In "everywhere" you mean that ovirtmgmt is defined with mtu 1500? or
the underlying lago networks?
I'm guessing (just guessing) that a mismatch causes packets to drop,
leading to failure to ssh into host.
On Tue, Oct 24, 2017 at 3:32 PM, Yaniv Kaul <ykaul(a)redhat.com> wrote:
OK, it seems to fail when I'm using Jumbo frames everywhere.
Works will with mtu 1500.
Y.
On Mon, Oct 23, 2017 at 10:55 PM, Martin Perina <mperina(a)redhat.com> wrote:
>
>
>
> On Mon, Oct 23, 2017 at 9:38 PM, Roy Golan <rgolan(a)redhat.com> wrote:
>>
>>
>>
>> On Mon, 23 Oct 2017 at 21:51 Martin Perina <mperina(a)redhat.com> wrote:
>>>
>>> On Mon, Oct 23, 2017 at 6:21 PM, Yaniv Kaul <ykaul(a)redhat.com> wrote:
>>>>
>>>> I'm failing to install hosts on o-s-t on Master.
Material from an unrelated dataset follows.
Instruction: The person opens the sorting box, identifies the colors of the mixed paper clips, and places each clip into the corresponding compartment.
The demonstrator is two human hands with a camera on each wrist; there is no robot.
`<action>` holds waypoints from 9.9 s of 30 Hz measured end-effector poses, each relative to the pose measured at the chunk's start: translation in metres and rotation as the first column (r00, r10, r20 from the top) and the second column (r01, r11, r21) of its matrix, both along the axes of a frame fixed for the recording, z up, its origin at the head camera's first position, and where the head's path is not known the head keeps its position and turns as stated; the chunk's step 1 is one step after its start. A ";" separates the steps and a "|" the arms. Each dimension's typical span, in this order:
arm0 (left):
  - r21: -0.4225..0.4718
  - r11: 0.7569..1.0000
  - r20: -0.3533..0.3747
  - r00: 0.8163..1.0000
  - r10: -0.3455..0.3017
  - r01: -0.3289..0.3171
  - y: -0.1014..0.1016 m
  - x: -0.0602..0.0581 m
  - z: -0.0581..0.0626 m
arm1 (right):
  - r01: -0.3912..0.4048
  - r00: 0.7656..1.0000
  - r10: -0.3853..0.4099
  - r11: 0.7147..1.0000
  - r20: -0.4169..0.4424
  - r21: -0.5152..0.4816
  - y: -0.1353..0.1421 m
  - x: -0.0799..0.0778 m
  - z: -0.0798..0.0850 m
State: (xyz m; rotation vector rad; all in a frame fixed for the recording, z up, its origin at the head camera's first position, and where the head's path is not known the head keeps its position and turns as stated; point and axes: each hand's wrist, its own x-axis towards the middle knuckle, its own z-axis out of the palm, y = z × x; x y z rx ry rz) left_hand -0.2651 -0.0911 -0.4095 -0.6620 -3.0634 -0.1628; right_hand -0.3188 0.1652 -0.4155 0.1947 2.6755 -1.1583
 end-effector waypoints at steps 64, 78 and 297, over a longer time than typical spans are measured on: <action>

>>>> What worries me is not that I'm failing (though it is a bit of a
>>>> surprise, perhaps something I've done?), but that there are no logs
around
>>>> it.
>>>
>>>
>>> Please see my response below, but which logs are you
>>> missing?
>>>>
>>>>
>>>> /var/log/ovirt-engine/host-deploy is empty and so is
>>>> /var/log/ovirt-engine/ansible.
>>>
>>>
>>> Logs for both part of host installation (host-deploy and ansible) are
>>>
>>> in /var/log/ovirt-engine/host-deploy, but they are created once each
>>> part successfully started.
>>>>
>>>>
>>>>
>>>> All I'm seeing:
>>>> Host lago-basic-suite-master-host-0 installation failed. Unexpected
>>>> connection termination.
>>>>
>>>> Server.log:
>>>> 2017-10-23 12:16:33,041-04 WARN
>>>> [org.apache.sshd.client.session.ClientSessionImpl]
>>>> (sshd-SshClient[346b54f3]-nio2-thread-2) Exception caught:
>>>> java.io.IOException: Connection timed out
>>>> at sun.nio.ch.FileDispatcherImpl.write0(Native Method)
>>>> [rt.jar:1.8.0_151]
>>>> at sun.nio.ch.SocketDispatcher.write(SocketDispatcher.java:47)
>>>> [rt.jar:1.8.0_151]
>>>> at sun.nio.ch.IOUtil.writeFromNativeBuffer(IOUtil.java:93)
>>>> [rt.jar:1.8.0_151]
>>>> at sun.nio.ch.IOUtil.write(IOUtil.java:65) [rt.jar:1.8.0_151]
>>>> at
>>>>
sun.nio.ch.UnixAsynchronousSocketChannelImpl.finishWrite(UnixAsynchronousSocketChannelImpl.java:582)
>>>> [rt.jar:1.8.0_151]
>>>> at
>>>>
sun.nio.ch.UnixAsynchronousSocketChannelImpl.finish(UnixAsynchronousSocketChannelImpl.java:190)
>>>> [rt.jar:1.8.0_151]
>>>> at
>>>>
sun.nio.ch.UnixAsynchronousSocketChannelImpl.onEvent(UnixAsynchronousSocketChannelImpl.java:213)
>>>> [rt.jar:1.8.0_151]
>>>> at
>>>> sun.nio.ch.EPollPort$EventHandlerTask.run(EPollPort.java:293)
>>>> [rt.jar:1.8.0_151]
>>>> at java.lang.Thread.run(Thread.java:748) [rt.jar:1.8.0_151]
>>>>
>>>>
>>>> Engine.log:
>>>>
>>>> 2017-10-23 12:16:33,046-04 DEBUG
>>>> [org.ovirt.engine.core.uutils.ssh.SSHClient]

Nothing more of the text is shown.